Quand les défenseurs de la loi de 2004 se tirent une balle dans le pied.
La Libre Pensée est indépendante de tout parti. Ce qui ne veut pas dire qu'elle ne prête aucune attention à leurs prises de position. La présidente du groupe NUPES à l'Assemblée nationale a critiqué la Une du journal Le Parisien daté de juin dernier ; elle mettait en avant le port de l'abaya, au nom de la loi de 2004 qui dispose : « Dans les écoles, les collèges et les lycées publics, le port de signes ou tenues par lesquels les élèves manifestent ostensiblement une appartenance religieuse est interdit. »

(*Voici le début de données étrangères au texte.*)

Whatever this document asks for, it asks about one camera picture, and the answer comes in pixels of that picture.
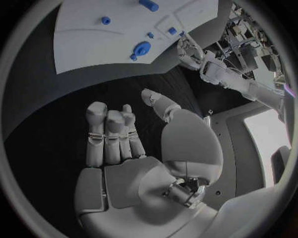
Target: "robotic hand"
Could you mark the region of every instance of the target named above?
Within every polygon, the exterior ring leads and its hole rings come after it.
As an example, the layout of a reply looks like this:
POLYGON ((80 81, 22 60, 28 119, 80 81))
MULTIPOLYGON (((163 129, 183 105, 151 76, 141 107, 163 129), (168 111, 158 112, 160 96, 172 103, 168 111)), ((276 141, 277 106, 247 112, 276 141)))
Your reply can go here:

Ressort aujourd'hui dans les revues de presse numériques la colère du philosophe-journaliste Raphaël Enthoven, qui déclarait que Mathilde Panot, ni plus ni moins, menaçait la vie des journalistes du quotidien, en référence à l'attentat terroriste contre Charlie Hebdo. Rien que ça ! Modeste contribution de ce plumitif[1] à la campagne des européennes ? Sa prise de position était encensée par le magazine Causeur. Monsieur Enthoven est en bonne compagnie !

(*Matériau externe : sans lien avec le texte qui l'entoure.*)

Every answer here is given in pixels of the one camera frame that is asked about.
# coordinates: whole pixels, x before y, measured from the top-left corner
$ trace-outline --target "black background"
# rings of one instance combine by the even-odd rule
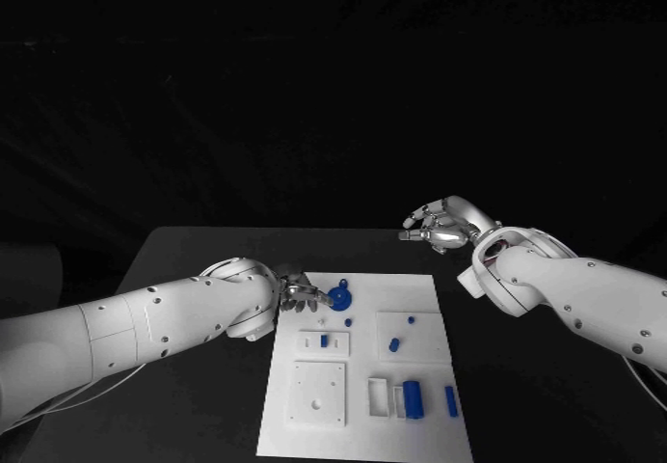
[[[161,226],[384,228],[450,194],[664,275],[664,21],[646,2],[2,7],[0,239],[61,304]]]

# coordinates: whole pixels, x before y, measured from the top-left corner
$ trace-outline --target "blue object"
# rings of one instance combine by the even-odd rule
[[[420,387],[417,381],[403,382],[403,401],[406,402],[406,417],[410,420],[423,418],[423,405],[420,403]]]
[[[453,398],[453,387],[452,386],[445,386],[445,394],[448,395],[449,416],[455,418],[458,416],[458,410],[455,408],[455,398]]]
[[[388,344],[388,350],[391,352],[396,352],[399,350],[399,344],[400,344],[400,341],[394,338],[391,340],[391,343]]]
[[[339,280],[337,287],[332,287],[328,292],[329,297],[332,298],[331,308],[337,312],[342,312],[351,305],[351,294],[347,290],[347,280]]]

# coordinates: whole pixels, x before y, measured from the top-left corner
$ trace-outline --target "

La loi de 2004, fausse loi « laïque » de plus en plus contestée, est surtout utile contre la laïcité telle que l'ont voulu ses promoteurs, de Jules Ferry à Aristide Briand ou Jean Jaurès. Rien d'étonnant à ce qu'elle soit défendue par la droite politique, y compris la plus extrême et raciste. Mais de plus en plus de voix s'élèvent pour la dénoncer.
Dans Le Monde des Idées du 17 avril, Jean-Fabien Spitz, professeur émérite de philosophie politique à l’université de Paris I-Panthéon-Sorbonne, publie une tribune sous le titre « L’interdiction des signes religieux ostentatoires à l’école contredit la laïcité ».

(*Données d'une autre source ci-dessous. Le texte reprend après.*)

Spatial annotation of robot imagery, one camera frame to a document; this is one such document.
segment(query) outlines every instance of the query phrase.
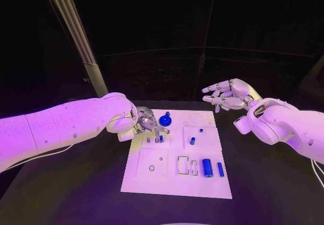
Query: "black table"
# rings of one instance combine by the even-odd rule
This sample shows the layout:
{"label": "black table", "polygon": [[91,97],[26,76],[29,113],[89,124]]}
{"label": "black table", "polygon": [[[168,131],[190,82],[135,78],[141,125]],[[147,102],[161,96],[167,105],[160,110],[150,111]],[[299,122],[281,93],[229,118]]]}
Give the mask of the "black table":
{"label": "black table", "polygon": [[[200,102],[134,104],[213,110]],[[232,200],[121,193],[130,142],[102,131],[66,152],[26,163],[0,200],[0,224],[323,224],[324,190],[311,161],[287,144],[269,146],[239,133],[233,121],[245,113],[215,114]]]}

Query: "blue object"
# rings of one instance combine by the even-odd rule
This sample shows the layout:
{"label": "blue object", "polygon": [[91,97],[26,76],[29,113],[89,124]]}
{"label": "blue object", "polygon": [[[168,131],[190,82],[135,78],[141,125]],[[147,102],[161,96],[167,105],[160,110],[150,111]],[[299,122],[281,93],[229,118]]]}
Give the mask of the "blue object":
{"label": "blue object", "polygon": [[204,177],[213,177],[213,168],[212,168],[212,162],[210,159],[203,159],[203,169],[204,169]]}
{"label": "blue object", "polygon": [[219,170],[219,176],[223,177],[225,176],[225,172],[223,172],[222,163],[217,163],[217,170]]}
{"label": "blue object", "polygon": [[158,123],[163,127],[167,127],[171,124],[170,112],[166,112],[166,115],[160,117]]}
{"label": "blue object", "polygon": [[191,137],[190,144],[194,145],[196,138]]}

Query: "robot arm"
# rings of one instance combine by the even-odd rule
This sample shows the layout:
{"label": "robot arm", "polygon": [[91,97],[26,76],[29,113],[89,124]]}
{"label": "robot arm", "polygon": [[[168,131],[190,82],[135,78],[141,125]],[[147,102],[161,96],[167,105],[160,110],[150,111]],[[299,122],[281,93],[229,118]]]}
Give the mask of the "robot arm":
{"label": "robot arm", "polygon": [[0,120],[0,172],[26,158],[94,138],[104,128],[119,141],[144,131],[168,132],[153,111],[137,108],[121,93],[65,103]]}
{"label": "robot arm", "polygon": [[213,95],[203,100],[216,105],[216,113],[220,107],[248,110],[246,116],[235,121],[242,134],[252,131],[271,145],[285,142],[301,155],[324,164],[324,113],[299,111],[278,99],[262,99],[239,79],[209,86],[203,93],[213,90]]}

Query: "white cable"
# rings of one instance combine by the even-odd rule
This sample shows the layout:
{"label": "white cable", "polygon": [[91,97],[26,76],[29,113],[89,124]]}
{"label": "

Et nous pouvons apprécier ce qu'il déclare dans cette tribune, notamment : « l’État est neutre pour que les individus puissent ne pas l’être, pour qu’ils puissent manifester leur différence en matière religieuse. Lorsque les individus sont ainsi neutralisés, c’est-à-dire lorsqu’il leur est interdit de manifester leurs croyances, l’État a, par définition, cessé d’être neutre, car être neutre signifie adopter une attitude impartiale entre des partis différents. »
Et Jean-Fabien Spitz poursuit « Assez de mensonges sur la laïcité »
« (…) il faut rappeler trois vérités. La première est que le prosélytisme est une composante légitime de la croyance religieuse. Tenter de convertir autrui aux croyances que l’on suppose posséder un caractère salvateur fait partie de la liberté de conscience.
La deuxième est que l’école ne peut pas être un sanctuaire tenu à l’abri de la diversité qui existe dans la société. Au contraire, c’est là que l’œuvre de socialisation doit apprendre aux enfants et aux adolescents qu’il existe dans la société des gens qui ont des croyances différentes des leurs, et c’est en apprenant ces différences qu’ils pourront les accepter comme faisant partie de la vie sociale ordinaire. Aujourd’hui, si l’école est le sanctuaire de quelque chose, c’est de la ségrégation sociale, et les gouvernants seraient bien inspirés de s’en préoccuper, au lieu de faire la chasse aux foulards et aux jupes longues.
Et enfin : les responsables politiques qui ne cessent de jeter de l’huile sur le feu devraient comprendre que cette discrimination par le vêtement, dont de nombreux témoignages attestent qu’elle se traduit par des brimades, par des humiliations, par des accusations sans preuve d’entrisme intégriste et par des abandons d’études, produit les effets inverses de ceux que l’on prétend rechercher. »
Tout cela ouvre un champ de débats indispensables.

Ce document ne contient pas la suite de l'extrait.